BEGIN
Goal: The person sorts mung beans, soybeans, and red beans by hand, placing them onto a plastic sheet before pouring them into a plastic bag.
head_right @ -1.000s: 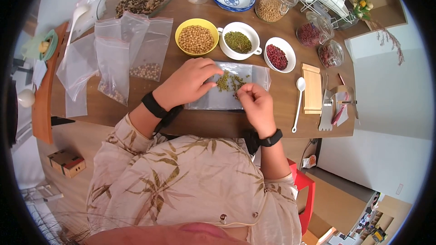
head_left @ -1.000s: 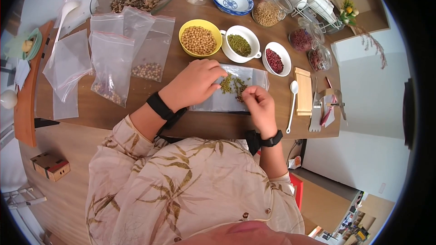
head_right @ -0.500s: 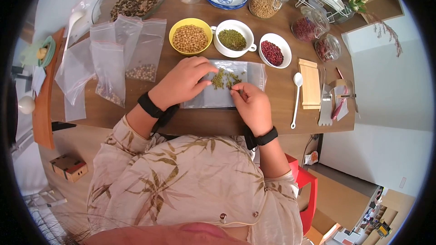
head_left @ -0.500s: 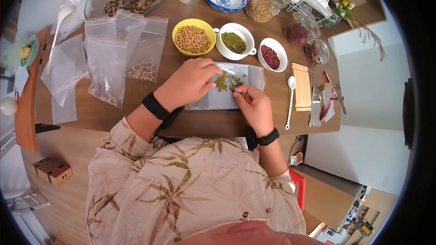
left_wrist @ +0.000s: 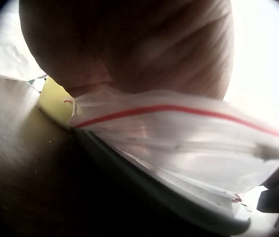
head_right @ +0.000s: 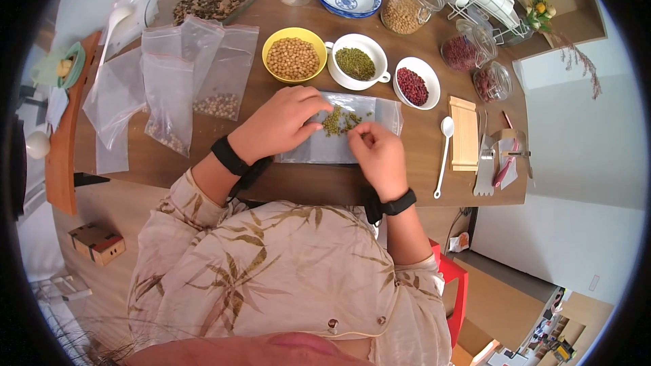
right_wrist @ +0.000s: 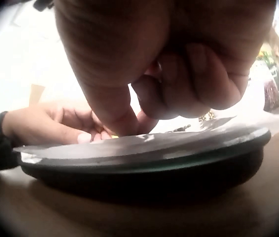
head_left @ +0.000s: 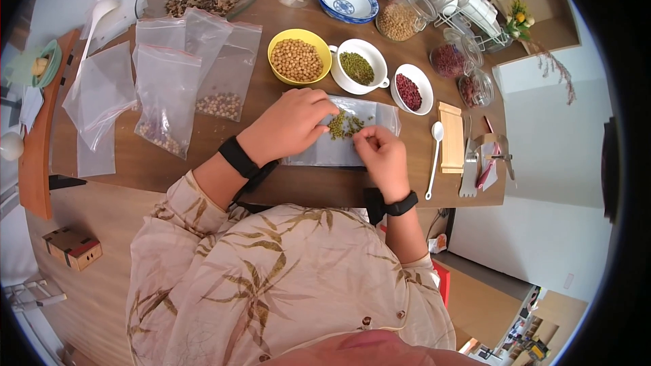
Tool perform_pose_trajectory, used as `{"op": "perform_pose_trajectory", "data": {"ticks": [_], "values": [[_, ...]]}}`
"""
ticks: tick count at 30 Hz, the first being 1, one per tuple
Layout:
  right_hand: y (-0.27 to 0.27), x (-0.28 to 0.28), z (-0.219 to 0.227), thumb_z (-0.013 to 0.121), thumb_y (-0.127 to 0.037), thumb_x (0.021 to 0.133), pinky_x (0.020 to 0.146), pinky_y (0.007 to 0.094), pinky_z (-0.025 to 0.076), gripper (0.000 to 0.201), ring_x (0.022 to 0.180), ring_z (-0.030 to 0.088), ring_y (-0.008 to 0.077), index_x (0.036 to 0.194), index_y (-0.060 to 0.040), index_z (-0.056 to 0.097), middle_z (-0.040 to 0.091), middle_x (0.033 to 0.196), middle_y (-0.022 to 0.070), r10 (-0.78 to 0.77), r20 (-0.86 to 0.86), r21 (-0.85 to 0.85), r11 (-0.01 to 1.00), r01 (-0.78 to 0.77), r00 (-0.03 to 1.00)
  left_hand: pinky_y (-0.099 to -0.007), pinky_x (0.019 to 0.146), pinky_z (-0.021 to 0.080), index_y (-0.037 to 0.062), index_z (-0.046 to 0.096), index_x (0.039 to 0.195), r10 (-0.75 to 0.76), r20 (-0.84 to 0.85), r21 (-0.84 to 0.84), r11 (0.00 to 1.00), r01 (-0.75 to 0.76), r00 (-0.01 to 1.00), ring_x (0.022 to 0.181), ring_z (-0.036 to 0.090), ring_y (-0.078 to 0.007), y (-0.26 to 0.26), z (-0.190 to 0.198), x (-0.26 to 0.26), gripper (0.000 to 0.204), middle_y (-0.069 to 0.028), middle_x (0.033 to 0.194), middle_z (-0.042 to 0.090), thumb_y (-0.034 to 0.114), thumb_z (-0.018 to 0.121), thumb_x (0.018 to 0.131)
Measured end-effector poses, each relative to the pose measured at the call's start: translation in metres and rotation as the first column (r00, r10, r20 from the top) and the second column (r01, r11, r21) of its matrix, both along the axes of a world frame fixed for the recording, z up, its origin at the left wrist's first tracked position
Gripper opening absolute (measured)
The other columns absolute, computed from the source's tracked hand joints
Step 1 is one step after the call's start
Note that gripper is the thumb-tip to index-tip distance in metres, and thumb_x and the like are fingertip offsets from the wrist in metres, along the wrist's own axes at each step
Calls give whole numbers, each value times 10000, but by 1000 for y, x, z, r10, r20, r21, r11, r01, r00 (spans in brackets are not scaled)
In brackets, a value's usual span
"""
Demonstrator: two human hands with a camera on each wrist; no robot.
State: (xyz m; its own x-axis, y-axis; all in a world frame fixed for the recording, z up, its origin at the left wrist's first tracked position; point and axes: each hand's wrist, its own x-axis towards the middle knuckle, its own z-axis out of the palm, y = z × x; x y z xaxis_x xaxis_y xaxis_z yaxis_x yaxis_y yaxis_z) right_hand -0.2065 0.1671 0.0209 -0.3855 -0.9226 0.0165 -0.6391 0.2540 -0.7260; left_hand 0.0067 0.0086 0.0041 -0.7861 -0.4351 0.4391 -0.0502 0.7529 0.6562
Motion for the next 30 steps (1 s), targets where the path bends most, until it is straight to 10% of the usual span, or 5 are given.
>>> {"op": "perform_pose_trajectory", "data": {"ticks": [4, 9, 15, 17, 30], "values": [[12, -38, 7, 673, -173, 1077, 550, 258, 389, 128, 613, 474, 93, 1077, -49, 702, 515, 766, -69, -80, 858, 54, 996, 66, 507, -490, 999, 522, 74, 720, 1270, -11, 13, 7, 1000, 11, 1000, 1155, 668, -375, 0, 2, 0, 370, -121, 1214, 697, 60, 805, 910], [18, -30, 23, 635, -199, 1094, 583, 218, 352, 127, 697, 474, 75, 1100, -72, 632, 556, 859, -26, -51, 998, 53, 994, 93, -27, -487, 993, 521, 73, 719, 1269, -11, 8, -3, 1000, 11, 1000, 1150, 670, -373, 0, 0, -1, 370, -123, 1215, 699, 64, 806, 909], [16, -23, 2, 706, -168, 1079, 601, 239, 398, 113, 722, 525, 80, 1069, -59, 680, 607, 862, -35, -33, 912, 17, 999, 43, 410, -492, 994, 522, 71, 721, 1266, -21, 13, 19, 1000, 21, 1000, 1143, 673, -379, -1, 1, -1, 370, -127, 1203, 702, 67, 808, 907], [14, -12, -3, 773, -121, 1035, 587, 283, 409, 100, 674, 514, 78, 1074, -31, 750, 589, 787, -31, -3, 285, -48, 999, 17, 958, -493, 996, 523, 70, 721, 1266, -17, 12, 21, 1000, 16, 1000, 1141, 674, -381, -1, 1, 0, 370, -127, 1200, 703, 68, 809, 907], [-10, 10, 17, 810, -112, 959, 668, 430, 533, 143, 731, 665, 308, 1098, -79, 818, 717, 897, 138, 122, -138, 33, 992, -118, 983, -490, 1015, 519, 75, 720, 1269, -8, 7, 10, 1000, 8, 1000, 1174, 664, -374, -1, 0, 0, 373, -123, 1221, 696, 64, 808, 907]]}}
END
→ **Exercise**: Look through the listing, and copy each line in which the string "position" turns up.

→ **Response below**:
Measured end-effector poses, each relative to the pose measured at the call's start: translation in metres and rotation as the first column (r00, r10, r20 from the top) and the second column (r01, r11, r21) of its matrix, both along the axes of a world frame fixed for the recording, z up, its origin at the left wrist's first tracked position
State: (xyz m; its own x-axis, y-axis; all in a world frame fixed for the recording, z up, its origin at the left wrist's first tracked position; point and axes: each hand's wrist, its own x-axis towards the middle knuckle, its own z-axis out of the palm, y = z × x; x y z xaxis_x xaxis_y xaxis_z yaxis_x yaxis_y yaxis_z) right_hand -0.2065 0.1671 0.0209 -0.3855 -0.9226 0.0165 -0.6391 0.2540 -0.7260; left_hand 0.0067 0.0086 0.0041 -0.7861 -0.4351 0.4391 -0.0502 0.7529 0.6562

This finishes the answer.